|
|
||||||||
Fundamentals of Clinical Research for Radiologists |
1 Health Services Research and Development Service (124), Department of Veterans Affairs, 810 Vermont Ave., NW, Washington, DC 20420.
Received November 17, 2004; accepted after revision November 23, 2004.
This is the 17th in the series designed by the American College of
Radiology (ACR), the Canadian Association of Radiologists, and the
American Journal of Roentgenology. The series, which will ultimately
comprise 22 articles, is designed to progressively educate radiologists in the
methodologies of rigorous clinical research, from the most basic principles to
a level of considerable sophistication. The articles are intended to
complement interactive software that permits the user to work with what he or
she has learned, which is available on the ACR Web site
(www.acr.org).
Reader agreement studies have an important role in advancing radiology practice, technique, training, and quality control. Extremely common in the radiology literature, reader agreement studies determine the magnitude of agreement between or among readers. Potential applications include developing reliable diagnostic rules [1], understanding variability in treatment recommendations [2], evaluating the effects of training on interpretation consistency [3], determining the reliability of classification systems (lexicon development) [4], and comparing the consistency of different sources of medical information [5]. Agreement studies should not be confused with studies of accuracy in which measures of sensitivity and specificity and ROC curves are commonplace for comparisons when a reference standard (known truth) exists. Although these studies evaluate the validity of a measure and require a reference standard, agreement studies most commonly focus on the reliability of evaluations between different readers or in the same reader on different occasions; agreement studies do not require a reference standard.
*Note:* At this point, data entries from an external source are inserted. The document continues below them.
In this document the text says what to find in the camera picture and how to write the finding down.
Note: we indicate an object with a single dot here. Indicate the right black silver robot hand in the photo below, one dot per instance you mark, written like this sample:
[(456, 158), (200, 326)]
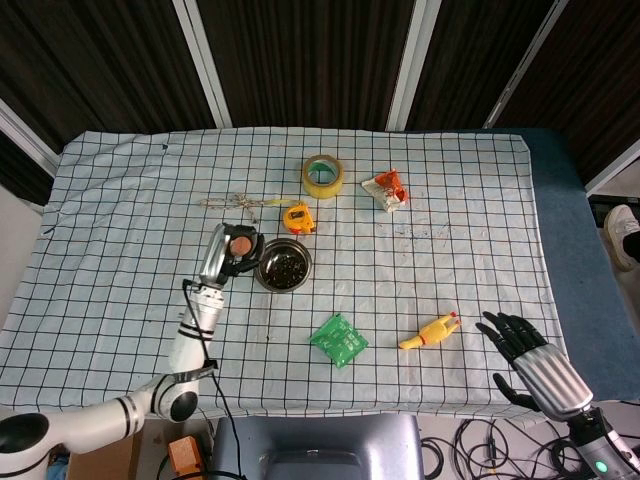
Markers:
[(550, 375)]

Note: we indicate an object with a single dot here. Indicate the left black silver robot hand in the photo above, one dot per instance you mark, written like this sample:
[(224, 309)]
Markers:
[(212, 255)]

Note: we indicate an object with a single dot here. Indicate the short wooden stick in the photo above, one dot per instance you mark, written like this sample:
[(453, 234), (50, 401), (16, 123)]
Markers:
[(241, 246)]

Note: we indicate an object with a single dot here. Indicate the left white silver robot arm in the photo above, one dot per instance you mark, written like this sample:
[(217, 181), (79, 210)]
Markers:
[(197, 320)]

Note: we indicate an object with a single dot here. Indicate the right silver black robot arm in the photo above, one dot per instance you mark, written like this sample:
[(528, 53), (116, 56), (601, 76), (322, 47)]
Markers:
[(600, 450)]

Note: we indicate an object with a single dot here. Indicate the stainless steel bowl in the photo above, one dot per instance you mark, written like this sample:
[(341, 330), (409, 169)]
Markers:
[(280, 248)]

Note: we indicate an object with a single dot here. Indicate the white black checkered tablecloth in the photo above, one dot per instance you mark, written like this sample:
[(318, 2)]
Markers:
[(125, 225)]

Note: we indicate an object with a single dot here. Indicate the yellow tape measure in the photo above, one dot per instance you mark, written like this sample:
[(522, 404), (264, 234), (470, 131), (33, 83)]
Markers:
[(298, 217)]

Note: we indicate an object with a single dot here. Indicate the yellow rubber chicken toy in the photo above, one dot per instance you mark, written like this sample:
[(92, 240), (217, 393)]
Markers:
[(430, 335)]

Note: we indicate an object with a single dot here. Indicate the yellowish packing tape roll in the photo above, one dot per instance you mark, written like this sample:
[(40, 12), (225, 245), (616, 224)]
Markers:
[(325, 190)]

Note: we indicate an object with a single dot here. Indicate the green foil packet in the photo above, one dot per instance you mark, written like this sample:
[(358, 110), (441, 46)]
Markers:
[(340, 342)]

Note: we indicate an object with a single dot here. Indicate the white sneaker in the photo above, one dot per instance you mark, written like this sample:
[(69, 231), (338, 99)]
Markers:
[(620, 235)]

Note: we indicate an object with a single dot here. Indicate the crumpled white orange snack bag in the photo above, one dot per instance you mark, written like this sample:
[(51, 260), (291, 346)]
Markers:
[(387, 192)]

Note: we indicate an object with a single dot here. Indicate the orange block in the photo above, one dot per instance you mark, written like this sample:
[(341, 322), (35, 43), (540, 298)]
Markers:
[(184, 455)]

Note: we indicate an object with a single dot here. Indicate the grey robot torso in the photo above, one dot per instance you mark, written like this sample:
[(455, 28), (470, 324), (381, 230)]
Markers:
[(320, 435)]

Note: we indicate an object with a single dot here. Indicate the white partition post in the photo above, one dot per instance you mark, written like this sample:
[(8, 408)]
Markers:
[(412, 65), (25, 132), (615, 175), (523, 65), (205, 65)]

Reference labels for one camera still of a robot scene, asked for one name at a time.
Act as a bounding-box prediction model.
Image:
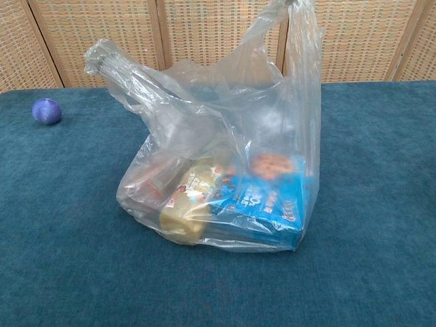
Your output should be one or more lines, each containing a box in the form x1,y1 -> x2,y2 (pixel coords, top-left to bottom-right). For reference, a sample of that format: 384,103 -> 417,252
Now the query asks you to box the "clear plastic shopping bag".
83,0 -> 324,253

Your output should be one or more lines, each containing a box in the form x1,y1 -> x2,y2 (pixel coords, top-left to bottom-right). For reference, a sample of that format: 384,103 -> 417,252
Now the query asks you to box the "blue cookie box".
207,153 -> 306,251

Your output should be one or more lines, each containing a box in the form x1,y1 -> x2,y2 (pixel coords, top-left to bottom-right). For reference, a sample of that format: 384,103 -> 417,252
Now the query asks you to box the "yellow snack packet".
159,161 -> 236,246

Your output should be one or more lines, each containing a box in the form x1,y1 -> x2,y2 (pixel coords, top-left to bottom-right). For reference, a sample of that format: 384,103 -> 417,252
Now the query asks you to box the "red white snack packet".
124,159 -> 171,205

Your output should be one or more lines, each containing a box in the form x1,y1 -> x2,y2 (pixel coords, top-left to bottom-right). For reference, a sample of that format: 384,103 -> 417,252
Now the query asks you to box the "woven bamboo folding screen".
0,0 -> 436,93

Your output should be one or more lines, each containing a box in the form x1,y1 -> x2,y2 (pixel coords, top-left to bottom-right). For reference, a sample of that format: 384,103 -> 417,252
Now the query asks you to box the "teal table cloth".
0,80 -> 436,327

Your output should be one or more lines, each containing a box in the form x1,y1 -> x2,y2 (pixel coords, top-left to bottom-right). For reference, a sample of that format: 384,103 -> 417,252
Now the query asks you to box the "purple ball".
31,97 -> 63,126

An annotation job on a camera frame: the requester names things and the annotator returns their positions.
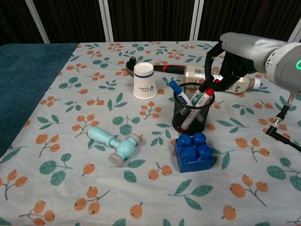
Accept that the white frame post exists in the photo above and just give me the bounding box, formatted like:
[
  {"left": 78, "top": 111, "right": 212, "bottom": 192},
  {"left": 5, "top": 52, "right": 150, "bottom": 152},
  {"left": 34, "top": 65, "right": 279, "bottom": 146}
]
[
  {"left": 189, "top": 0, "right": 205, "bottom": 41},
  {"left": 98, "top": 0, "right": 115, "bottom": 43},
  {"left": 287, "top": 22, "right": 301, "bottom": 43},
  {"left": 24, "top": 0, "right": 51, "bottom": 44}
]

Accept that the floral fruit print tablecloth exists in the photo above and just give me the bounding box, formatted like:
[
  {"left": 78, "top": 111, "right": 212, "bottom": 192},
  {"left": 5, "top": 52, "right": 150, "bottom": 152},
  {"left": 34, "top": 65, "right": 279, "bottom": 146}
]
[{"left": 0, "top": 41, "right": 301, "bottom": 226}]

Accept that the blue toy building brick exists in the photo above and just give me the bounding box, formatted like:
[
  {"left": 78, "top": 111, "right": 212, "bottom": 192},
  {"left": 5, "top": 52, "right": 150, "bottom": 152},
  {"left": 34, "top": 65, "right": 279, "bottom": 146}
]
[{"left": 174, "top": 132, "right": 214, "bottom": 174}]

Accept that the black cable with connector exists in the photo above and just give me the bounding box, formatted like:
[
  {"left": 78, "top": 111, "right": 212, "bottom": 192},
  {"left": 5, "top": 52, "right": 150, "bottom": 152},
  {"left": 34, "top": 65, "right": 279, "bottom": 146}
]
[{"left": 266, "top": 93, "right": 301, "bottom": 153}]

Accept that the blue capped marker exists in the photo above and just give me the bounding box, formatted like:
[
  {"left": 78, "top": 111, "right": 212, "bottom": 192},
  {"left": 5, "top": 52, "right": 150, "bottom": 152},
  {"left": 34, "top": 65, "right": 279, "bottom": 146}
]
[{"left": 169, "top": 80, "right": 193, "bottom": 106}]

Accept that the red black handled tool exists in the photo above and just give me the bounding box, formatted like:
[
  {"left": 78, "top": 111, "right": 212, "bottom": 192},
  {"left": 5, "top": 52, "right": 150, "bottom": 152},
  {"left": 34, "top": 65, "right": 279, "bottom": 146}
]
[{"left": 126, "top": 56, "right": 188, "bottom": 76}]

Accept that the black mesh pen holder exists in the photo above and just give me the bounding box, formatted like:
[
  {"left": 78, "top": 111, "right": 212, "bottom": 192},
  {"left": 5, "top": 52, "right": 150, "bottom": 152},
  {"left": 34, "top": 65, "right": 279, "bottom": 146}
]
[{"left": 172, "top": 82, "right": 215, "bottom": 136}]

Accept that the beige drink bottle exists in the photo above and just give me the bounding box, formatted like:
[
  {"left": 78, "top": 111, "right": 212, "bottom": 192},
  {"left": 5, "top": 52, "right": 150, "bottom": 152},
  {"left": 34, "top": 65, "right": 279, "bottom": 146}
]
[{"left": 182, "top": 65, "right": 261, "bottom": 94}]

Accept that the teal blue cloth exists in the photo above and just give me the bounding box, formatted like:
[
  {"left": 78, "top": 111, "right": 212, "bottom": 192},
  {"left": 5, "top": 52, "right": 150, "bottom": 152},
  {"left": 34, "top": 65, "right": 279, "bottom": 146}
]
[{"left": 0, "top": 42, "right": 79, "bottom": 158}]

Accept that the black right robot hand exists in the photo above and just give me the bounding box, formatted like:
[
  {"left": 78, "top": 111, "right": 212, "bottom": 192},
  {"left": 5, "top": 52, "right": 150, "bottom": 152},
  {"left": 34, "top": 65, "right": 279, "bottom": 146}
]
[{"left": 203, "top": 40, "right": 250, "bottom": 94}]

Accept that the white paper cup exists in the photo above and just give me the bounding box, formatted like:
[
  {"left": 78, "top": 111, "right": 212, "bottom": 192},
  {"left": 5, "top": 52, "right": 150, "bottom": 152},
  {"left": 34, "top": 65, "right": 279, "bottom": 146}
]
[{"left": 132, "top": 62, "right": 158, "bottom": 100}]

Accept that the light blue toy hammer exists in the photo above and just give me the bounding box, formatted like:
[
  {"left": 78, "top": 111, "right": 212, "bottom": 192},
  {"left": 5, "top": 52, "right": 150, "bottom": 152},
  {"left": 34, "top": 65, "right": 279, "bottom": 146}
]
[{"left": 87, "top": 126, "right": 143, "bottom": 168}]
Several methods are available for evaluating reader agreement, but the dominant technique in the radiology literature is weighted and unweighted Cohen's kappa and the associated measure, percent agreement. Because of the popularity of kappa in radiology research, this paper will focus on bi-rater and multirater kappa. Included in this presentation will be a discussion of the basic data requirements, calculation formulas, interpretation of the kappa coefficient as a measure of strength of agreement, and statistical significance testing. This discussion will be followed by an exploration of several limitations of kappa, especially those that pertain to comparability across studies. Formulas are provided in sufficient detail for those who wish to replicate the calculations, but an in-depth understanding of the mathematics is not necessary to appreciate the application and limitations of kappa.
Bi-Rater Kappa
Cohen's kappa is a common technique for estimating paired interrater agreement for nominal and ordinal-level data [6]. Kappa is a coefficient that represents agreement obtained between two readers beyond that which would be expected by chance alone [7]. A value of 1.0 represents perfect agreement. A value of 0.0 represents no agreement. Although such instances are rare, kappa can also exhibit negative values when observed agreement is less (worse) than chance. Key assumptions for using kappa include the following: elements being rated (images, diagnoses, clinical indications, and so forth) are independent of each other, one rater's classifications are made independently of the other rater's classifications, the same two raters provide the classifications used to determine kappa, and the rating categories are independent of one another [8]. The last assumption may be difficult to satisfy in some imaging studies in which there are subtle differences in lesion characteristics and decision criteria. When differences between rating categories are not clear, careful study design is essential to maximize the independence among rating categories. Alternatives include dropping confusing categories or merging related categories. Although not always possible, adjustments in the classification scheme should be consistent with clinical practice.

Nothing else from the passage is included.